[[ EXERCISE DATA, beginning ]]
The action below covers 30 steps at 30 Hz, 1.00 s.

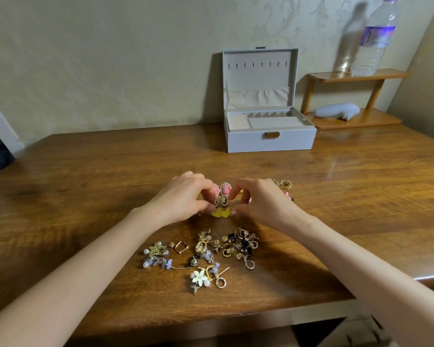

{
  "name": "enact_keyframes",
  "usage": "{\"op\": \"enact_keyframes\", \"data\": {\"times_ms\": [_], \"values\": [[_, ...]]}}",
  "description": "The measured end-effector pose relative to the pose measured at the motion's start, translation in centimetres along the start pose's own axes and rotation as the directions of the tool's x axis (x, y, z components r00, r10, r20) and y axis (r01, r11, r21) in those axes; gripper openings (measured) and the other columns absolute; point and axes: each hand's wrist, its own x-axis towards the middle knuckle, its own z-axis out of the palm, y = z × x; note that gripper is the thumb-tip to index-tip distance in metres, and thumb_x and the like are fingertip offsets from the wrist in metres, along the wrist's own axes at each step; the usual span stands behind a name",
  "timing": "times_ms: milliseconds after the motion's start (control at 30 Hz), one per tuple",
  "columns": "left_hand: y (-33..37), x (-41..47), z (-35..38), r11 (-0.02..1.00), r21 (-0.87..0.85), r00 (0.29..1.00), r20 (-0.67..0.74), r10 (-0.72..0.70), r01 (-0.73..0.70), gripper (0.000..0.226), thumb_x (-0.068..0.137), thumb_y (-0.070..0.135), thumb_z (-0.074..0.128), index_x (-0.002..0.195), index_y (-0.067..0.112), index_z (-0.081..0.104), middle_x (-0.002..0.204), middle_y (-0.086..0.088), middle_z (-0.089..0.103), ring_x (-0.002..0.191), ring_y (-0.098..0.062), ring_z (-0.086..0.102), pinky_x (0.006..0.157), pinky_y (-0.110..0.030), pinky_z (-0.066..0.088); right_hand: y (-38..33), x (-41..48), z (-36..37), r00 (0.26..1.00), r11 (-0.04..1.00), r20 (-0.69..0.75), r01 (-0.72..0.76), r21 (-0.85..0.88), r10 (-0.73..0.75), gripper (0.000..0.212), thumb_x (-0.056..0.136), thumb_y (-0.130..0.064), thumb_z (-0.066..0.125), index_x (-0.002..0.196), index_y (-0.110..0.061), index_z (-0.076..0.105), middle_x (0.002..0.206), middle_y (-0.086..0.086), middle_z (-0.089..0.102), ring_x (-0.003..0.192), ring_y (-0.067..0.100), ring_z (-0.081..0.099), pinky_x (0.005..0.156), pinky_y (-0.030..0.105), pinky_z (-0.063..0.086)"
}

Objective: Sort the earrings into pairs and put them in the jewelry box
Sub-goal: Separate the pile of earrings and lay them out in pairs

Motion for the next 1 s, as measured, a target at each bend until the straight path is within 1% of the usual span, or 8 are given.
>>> {"op": "enact_keyframes", "data": {"times_ms": [233, 300, 400, 533, 667, 767, 833, 1000], "values": [[-0.2, 0.0, -0.6, 0.996, -0.088, 0.996, -0.091, -0.021, 0.013, 0.003, 0.086, 0.03, 0.061, 0.089, 0.03, 0.06, 0.093, 0.016, 0.052, 0.075, 0.004, 0.04, 0.075, -0.026, 0.036, 2.1, 0.3, -2.9, 0.991, 0.998, -0.119, -0.052, 0.033, 0.056, 0.018, 0.076, -0.017, 0.076, 0.091, -0.022, 0.067, 0.074, -0.005, 0.061, 0.057, 0.003, 0.052, 0.056, 0.022, 0.042], [0.0, 0.0, -0.4, 0.996, -0.087, 0.995, -0.1, -0.021, 0.012, 0.002, 0.087, 0.03, 0.061, 0.088, 0.03, 0.059, 0.093, 0.016, 0.052, 0.074, 0.005, 0.04, 0.076, -0.025, 0.037, 2.8, 0.0, -3.6, 0.987, 0.997, -0.142, -0.075, 0.018, 0.077, 0.017, 0.076, -0.017, 0.076, 0.089, -0.022, 0.068, 0.074, -0.004, 0.062, 0.06, 0.006, 0.055, 0.056, 0.023, 0.045], [0.5, 0.1, 0.0, 0.997, -0.08, 0.993, -0.115, -0.014, 0.005, 0.004, 0.086, 0.031, 0.061, 0.089, 0.029, 0.06, 0.095, 0.013, 0.055, 0.078, 0.0, 0.041, 0.076, -0.025, 0.04, 3.7, -0.3, -4.2, 0.98, 0.993, -0.185, -0.091, -0.07, 0.076, 0.015, 0.075, -0.019, 0.076, 0.088, -0.023, 0.07, 0.076, -0.007, 0.061, 0.064, 0.003, 0.052, 0.057, 0.023, 0.04], [2.3, 0.7, 0.5, 0.997, -0.039, 0.983, -0.175, 0.052, -0.059, 0.016, 0.083, 0.035, 0.065, 0.094, 0.025, 0.062, 0.092, 0.011, 0.053, 0.085, -0.006, 0.043, 0.07, -0.02, 0.033, 4.6, -0.7, -4.1, 0.982, 0.979, -0.186, -0.062, -0.197, 0.025, 0.021, 0.074, -0.023, 0.077, 0.094, -0.026, 0.072, 0.089, -0.006, 0.056, 0.082, 0.01, 0.048, 0.069, 0.025, 0.037], [4.1, 2.1, 1.2, 0.987, 0.108, 0.979, -0.155, 0.131, -0.115, 0.028, 0.083, 0.038, 0.064, 0.109, 0.028, 0.06, 0.093, 0.013, 0.043, 0.092, -0.006, 0.032, 0.086, -0.027, 0.029, 4.7, -0.7, -3.3, 0.989, 0.956, -0.141, -0.005, -0.293, -0.038, 0.024, 0.073, -0.032, 0.076, 0.096, -0.03, 0.072, 0.094, -0.006, 0.051, 0.096, 0.014, 0.04, 0.077, 0.026, 0.037], [4.7, 2.8, 1.6, 0.982, 0.161, 0.984, -0.129, 0.119, -0.098, 0.029, 0.086, 0.031, 0.063, 0.114, 0.026, 0.058, 0.1, 0.009, 0.052, 0.098, -0.011, 0.037, 0.096, -0.034, 0.03, 4.5, -0.7, -2.9, 0.989, 0.944, -0.133, 0.011, -0.33, -0.058, 0.022, 0.074, -0.036, 0.074, 0.096, -0.03, 0.072, 0.096, -0.006, 0.05, 0.098, 0.013, 0.037, 0.081, 0.025, 0.034], [4.9, 3.1, 1.8, 0.981, 0.17, 0.986, -0.117, 0.116, -0.095, 0.026, 0.087, 0.026, 0.062, 0.113, 0.024, 0.059, 0.107, 0.006, 0.057, 0.101, -0.014, 0.04, 0.097, -0.035, 0.03, 4.4, -0.6, -2.7, 0.988, 0.942, -0.139, 0.015, -0.335, -0.065, 0.02, 0.075, -0.035, 0.073, 0.095, -0.03, 0.073, 0.098, -0.004, 0.052, 0.099, 0.014, 0.038, 0.084, 0.027, 0.039], [5.1, 3.4, 2.2, 0.985, 0.15, 0.99, -0.092, 0.105, -0.09, 0.029, 0.089, 0.021, 0.059, 0.118, 0.022, 0.058, 0.11, 0.003, 0.059, 0.106, -0.016, 0.041, 0.097, -0.035, 0.029, 4.6, -0.4, -2.3, 0.987, 0.95, -0.144, 0.029, -0.311, -0.077, 0.016, 0.081, -0.025, 0.068, 0.096, -0.029, 0.073, 0.098, -0.002, 0.052, 0.094, 0.013, 0.035, 0.076, 0.027, 0.041]]}}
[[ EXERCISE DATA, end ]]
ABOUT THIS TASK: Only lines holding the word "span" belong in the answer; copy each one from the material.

RESPONSE BELOW:
  "description": "The measured end-effector pose relative to the pose measured at the motion's start, translation in centimetres along the start pose's own axes and rotation as the directions of the tool's x axis (x, y, z components r00, r10, r20) and y axis (r01, r11, r21) in those axes; gripper openings (measured) and the other columns absolute; point and axes: each hand's wrist, its own x-axis towards the middle knuckle, its own z-axis out of the palm, y = z × x; note that gripper is the thumb-tip to index-tip distance in metres, and thumb_x and the like are fingertip offsets from the wrist in metres, along the wrist's own axes at each step; the usual span stands behind a name",
Motion for the next 1 s, as measured, a target at each bend until the straight path is within 1% of the usual span, or 8 are given.

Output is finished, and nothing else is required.